“I will not trust your safety to the Silverhead.”

“Yeah, well, he’s more faithful than some I could name.” I shut my mouth, but it was too late. The damage was done. And I’d been sucking at keeping my mouth to myself lately.

Christophe’s face slammed shut, almost audibly. The aspect fled, blond streaks moving back through his hair as if painted by invisible brushes. He examined me one more time, let go of me finger by finger. “I trust you’re not flinging accusations, Milady.”

That actually managed to hurt me. “Of course not. I just . . . goddammit, Christophe, can’t you be happy? I got away! I fought! I did what you’ve been training me for!”

“Nobody’s disputing that.” As usual, Bruce stepped in to smooth things over. He was good at that. I should be taking lessons. “You did very well. We’re just worried for your safety, Milady.”

I wished I could tell him to quit calling me that.

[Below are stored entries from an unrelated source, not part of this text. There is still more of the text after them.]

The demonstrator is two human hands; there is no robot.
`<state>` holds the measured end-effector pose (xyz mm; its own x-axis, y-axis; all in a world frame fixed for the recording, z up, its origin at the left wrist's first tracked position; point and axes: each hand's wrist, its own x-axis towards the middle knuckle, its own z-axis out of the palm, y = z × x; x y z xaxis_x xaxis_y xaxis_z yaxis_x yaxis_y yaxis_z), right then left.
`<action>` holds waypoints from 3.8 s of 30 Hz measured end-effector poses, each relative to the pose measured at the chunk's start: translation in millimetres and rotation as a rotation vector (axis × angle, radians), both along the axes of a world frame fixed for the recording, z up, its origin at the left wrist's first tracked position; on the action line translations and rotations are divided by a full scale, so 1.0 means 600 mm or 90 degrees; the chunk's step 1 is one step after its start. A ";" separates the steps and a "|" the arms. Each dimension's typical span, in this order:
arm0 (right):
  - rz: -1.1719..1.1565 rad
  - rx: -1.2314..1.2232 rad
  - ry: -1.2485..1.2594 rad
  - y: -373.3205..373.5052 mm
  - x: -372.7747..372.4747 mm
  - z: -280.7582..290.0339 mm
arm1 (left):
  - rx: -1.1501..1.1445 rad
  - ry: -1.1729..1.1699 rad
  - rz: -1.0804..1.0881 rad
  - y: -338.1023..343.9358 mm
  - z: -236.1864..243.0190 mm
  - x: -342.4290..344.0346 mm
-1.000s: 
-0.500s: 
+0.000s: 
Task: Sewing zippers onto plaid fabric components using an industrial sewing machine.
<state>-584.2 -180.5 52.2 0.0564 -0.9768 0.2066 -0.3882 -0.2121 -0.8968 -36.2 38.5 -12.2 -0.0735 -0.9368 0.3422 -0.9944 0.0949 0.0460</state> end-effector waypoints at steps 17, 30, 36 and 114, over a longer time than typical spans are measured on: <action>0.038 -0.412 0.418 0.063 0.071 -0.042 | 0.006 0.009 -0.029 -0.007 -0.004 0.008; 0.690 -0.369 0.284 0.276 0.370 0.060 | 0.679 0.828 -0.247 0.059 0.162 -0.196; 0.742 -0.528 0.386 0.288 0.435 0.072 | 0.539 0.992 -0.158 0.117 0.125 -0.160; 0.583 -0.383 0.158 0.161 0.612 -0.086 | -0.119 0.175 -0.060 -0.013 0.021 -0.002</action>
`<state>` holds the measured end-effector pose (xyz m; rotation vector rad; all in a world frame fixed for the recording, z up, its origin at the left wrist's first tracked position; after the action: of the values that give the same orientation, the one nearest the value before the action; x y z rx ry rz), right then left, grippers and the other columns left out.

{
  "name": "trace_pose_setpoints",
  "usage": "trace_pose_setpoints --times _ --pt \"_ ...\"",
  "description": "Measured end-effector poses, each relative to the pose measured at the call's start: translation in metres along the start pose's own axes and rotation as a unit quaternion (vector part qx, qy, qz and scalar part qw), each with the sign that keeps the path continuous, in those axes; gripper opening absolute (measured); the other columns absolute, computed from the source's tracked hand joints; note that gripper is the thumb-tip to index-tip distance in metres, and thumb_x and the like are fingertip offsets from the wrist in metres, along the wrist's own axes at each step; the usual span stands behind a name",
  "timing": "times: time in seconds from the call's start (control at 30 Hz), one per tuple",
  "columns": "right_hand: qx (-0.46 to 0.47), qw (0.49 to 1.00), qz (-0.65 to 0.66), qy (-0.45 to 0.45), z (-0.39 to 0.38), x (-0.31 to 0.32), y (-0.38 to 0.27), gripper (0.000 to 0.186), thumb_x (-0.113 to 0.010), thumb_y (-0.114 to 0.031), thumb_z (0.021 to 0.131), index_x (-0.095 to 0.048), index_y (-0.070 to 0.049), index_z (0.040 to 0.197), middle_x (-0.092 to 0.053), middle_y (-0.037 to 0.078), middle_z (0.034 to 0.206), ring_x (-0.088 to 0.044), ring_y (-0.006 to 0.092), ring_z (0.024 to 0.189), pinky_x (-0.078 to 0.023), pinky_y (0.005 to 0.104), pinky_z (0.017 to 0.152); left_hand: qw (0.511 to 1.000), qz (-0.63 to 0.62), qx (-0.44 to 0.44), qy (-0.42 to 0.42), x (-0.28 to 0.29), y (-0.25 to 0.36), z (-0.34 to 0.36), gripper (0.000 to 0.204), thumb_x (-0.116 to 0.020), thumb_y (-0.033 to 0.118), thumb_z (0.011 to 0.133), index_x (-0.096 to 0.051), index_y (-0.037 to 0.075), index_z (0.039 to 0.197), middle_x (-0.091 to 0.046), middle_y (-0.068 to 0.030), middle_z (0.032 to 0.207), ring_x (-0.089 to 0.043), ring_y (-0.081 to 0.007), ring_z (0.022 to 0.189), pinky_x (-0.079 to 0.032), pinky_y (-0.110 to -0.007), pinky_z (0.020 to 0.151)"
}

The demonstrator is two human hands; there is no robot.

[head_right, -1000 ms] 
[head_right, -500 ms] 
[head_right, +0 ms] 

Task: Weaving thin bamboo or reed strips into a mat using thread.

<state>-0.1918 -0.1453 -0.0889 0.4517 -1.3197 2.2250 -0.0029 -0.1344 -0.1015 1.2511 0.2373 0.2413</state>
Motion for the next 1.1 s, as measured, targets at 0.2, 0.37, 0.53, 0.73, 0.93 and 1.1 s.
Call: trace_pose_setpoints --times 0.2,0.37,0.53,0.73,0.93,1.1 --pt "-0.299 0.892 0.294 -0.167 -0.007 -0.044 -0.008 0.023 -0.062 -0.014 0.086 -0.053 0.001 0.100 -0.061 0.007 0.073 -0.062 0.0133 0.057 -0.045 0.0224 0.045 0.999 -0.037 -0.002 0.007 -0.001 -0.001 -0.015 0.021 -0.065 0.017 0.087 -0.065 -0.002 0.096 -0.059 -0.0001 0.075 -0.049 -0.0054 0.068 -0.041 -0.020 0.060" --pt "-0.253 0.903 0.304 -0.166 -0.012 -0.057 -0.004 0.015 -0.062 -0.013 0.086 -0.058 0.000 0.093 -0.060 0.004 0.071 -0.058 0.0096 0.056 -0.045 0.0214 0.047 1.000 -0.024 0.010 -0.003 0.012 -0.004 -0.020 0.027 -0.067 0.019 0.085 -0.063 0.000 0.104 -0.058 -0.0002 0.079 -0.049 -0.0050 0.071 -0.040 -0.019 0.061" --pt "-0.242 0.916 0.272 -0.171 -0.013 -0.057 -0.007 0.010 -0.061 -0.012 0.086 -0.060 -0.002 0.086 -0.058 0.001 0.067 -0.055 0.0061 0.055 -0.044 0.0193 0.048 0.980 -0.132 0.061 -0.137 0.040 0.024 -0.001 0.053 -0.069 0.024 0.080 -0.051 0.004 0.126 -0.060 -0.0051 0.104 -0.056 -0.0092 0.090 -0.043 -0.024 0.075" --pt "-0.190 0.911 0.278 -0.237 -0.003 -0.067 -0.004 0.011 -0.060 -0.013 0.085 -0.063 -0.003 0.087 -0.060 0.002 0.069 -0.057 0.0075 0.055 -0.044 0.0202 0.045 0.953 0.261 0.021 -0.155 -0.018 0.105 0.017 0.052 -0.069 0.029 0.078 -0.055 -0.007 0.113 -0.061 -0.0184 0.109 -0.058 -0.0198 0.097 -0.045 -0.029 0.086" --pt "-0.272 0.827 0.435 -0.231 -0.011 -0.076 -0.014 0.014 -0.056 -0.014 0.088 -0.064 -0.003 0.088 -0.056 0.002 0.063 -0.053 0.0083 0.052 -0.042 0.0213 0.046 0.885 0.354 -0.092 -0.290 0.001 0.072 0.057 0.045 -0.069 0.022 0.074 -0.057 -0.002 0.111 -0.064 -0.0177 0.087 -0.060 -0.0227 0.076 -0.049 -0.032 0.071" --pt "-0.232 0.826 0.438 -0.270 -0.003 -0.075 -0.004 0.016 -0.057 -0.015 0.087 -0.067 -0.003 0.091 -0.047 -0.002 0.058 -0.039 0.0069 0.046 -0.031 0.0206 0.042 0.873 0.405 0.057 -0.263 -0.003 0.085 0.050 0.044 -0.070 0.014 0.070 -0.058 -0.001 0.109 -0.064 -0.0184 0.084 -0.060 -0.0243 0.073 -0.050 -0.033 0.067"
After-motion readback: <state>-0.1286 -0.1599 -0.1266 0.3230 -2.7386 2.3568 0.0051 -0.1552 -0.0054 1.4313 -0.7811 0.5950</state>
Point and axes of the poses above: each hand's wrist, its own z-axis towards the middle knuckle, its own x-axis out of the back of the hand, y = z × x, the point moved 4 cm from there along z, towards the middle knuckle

It was what they called Anna. Each time one of them used the word it was like a pinch in an already-sore spot. The word bruised me on a daily basis.

Christophe leaned forward. “You shouldn’t have—”

Oh, he was so not going to Monday-morning quarterback me. “What, I should have just stayed in there and waited for them to move in and kill me before the combat units could get to me? Then I would have had to fight off six of them instead of just one.”

“I was on the roof,” he said quietly. “You don’t think I’d send you in alone?”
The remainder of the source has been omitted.